Book Image

Apache Hadoop 3 Quick Start Guide

By : Hrishikesh Vijay Karambelkar
Book Image

Apache Hadoop 3 Quick Start Guide

By: Hrishikesh Vijay Karambelkar

Overview of this book

Apache Hadoop is a widely used distributed data platform. It enables large datasets to be efficiently processed instead of using one large computer to store and process the data. This book will get you started with the Hadoop ecosystem, and introduce you to the main technical topics, including MapReduce, YARN, and HDFS. The book begins with an overview of big data and Apache Hadoop. Then, you will set up a pseudo Hadoop development environment and a multi-node enterprise Hadoop cluster. You will see how the parallel programming paradigm, such as MapReduce, can solve many complex data processing problems. The book also covers the important aspects of the big data software development lifecycle, including quality assurance and control, performance, administration, and monitoring. You will then learn about the Hadoop ecosystem, and tools such as Kafka, Sqoop, Flume, Pig, Hive, and HBase. Finally, you will look at advanced topics, including real time streaming using Apache Storm, and data analytics using Apache Spark. By the end of the book, you will be well versed with different configurations of the Hadoop 3 cluster.
Table of Contents (10 chapters)

What this book covers

Chapter 1, Hadoop 3.0 – Background and Introduction, gives you an overview of big data and Apache Hadoop. You will go through the history of Apache Hadoop's evolution, learn about what Hadoop offers today, and explore how it works. Also, you'll learn about the architecture of Apache Hadoop, as well as its new features and releases. Finally, you'll cover the commercial implementations of Hadoop.

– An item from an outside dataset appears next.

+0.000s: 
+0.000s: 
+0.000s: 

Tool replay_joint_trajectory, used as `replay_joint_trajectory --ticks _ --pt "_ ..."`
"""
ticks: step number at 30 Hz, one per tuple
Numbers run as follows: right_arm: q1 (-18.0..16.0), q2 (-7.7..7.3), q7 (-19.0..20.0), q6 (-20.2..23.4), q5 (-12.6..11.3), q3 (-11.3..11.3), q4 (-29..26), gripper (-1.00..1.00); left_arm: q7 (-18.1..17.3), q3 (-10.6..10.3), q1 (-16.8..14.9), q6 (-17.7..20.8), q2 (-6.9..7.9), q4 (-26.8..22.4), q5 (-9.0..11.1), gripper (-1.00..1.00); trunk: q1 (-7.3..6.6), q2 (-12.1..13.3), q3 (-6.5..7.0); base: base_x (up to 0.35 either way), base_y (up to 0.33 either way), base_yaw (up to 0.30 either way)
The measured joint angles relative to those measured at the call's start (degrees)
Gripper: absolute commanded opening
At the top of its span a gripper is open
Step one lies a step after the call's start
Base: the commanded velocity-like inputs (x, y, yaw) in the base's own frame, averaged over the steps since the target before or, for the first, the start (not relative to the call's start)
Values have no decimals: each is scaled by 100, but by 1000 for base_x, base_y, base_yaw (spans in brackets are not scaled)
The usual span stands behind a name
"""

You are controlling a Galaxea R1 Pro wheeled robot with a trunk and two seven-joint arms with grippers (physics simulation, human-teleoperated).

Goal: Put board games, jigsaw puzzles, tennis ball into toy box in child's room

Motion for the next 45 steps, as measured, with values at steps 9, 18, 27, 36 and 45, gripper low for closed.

Chapter 2, Planning and Setting Up Hadoop Clusters, covers the installation and setup of Apache Hadoop. We will start with learning about the prerequisites for setting up a Hadoop cluster. You will go through the different Hadoop configurations available for users, covering development mode, pseudo-distributed single nodes, and cluster setup. You'll learn how each of these configurations can be set up, and also run an example application of the configuration. Toward the end of the chapter, we will cover how you can diagnose Hadoop clusters by understanding log files and the different debugging tools available.

Chapter 3, Deep Diving into the Hadoop Distributed File System, goes into how HDFS works and its key features. We will look at the different data flowing patterns of HDFS, examining HDFS in different roles. Also, we'll take a look at various command-line interface commands for HDFS and the Hadoop shell. Finally, we'll look at the data structures that are used by HDFS with some examples.

Chapter 4, Developing MapReduce Applications, looks in depth at various topics pertaining to MapReduce. We will start by understanding the concept of MapReduce. We will take a look at the Hadoop application URL ports. Also, we'll study the different data formats needed for MapReduce. Then, we'll take a look at job compilation, remote job runs, and using utilities such as Tool. Finally, we'll learn about unit testing and failure handling.

Chapter 5, Building Rich YARN Applications, teaches you about the YARN architecture and the key features of YARN, such as resource models, federation, and RESTful APIs. Then, you'll configure a YARN environment in a Hadoop distributed cluster. Also, you'll study some of the additional properties of yarn-site.xml. You'll learn about the YARN distributed command-line interface. After this, we will delve into building YARN applications and monitoring them.

Chapter 6, Monitoring and Administration of a Hadoop Cluster, explores the different activities performed by Hadoop administrators for the monitoring and optimization of a Hadoop cluster. You'll learn about the roles and responsibilities of an administrator, followed by cluster planning. You'll dive deep into key management aspects of Hadoop clusters, such as resource management through job scheduling with algorithms such as Fair Scheduler and Capacity Scheduler. Also, you'll discover how to ensure high availability and security for an Apache Hadoop cluster.

Chapter 7, Demystifying Hadoop Ecosystem Components, covers the different components that constitute Hadoop's overall ecosystem offerings to solve complex industrial problems. We will take a brief overview of the tools and software that run on Hadoop. Also, we'll take a look at some components, such as Apache Kafka, Apache PIG, Apache Sqoop, and Apache Flume. After that, we'll cover the SQL and NoSQL Hadoop-based databases: Hive and HBase, respectively.

Chapter 8, Advanced Topics in Apache Hadoop, gets into advanced topics, such as the use of Hadoop for analytics using Apache Spark and processing streaming data using an Apache Storm pipeline. It will provide an overview of real-world use cases for different industries, with some sample code for you to try out independently.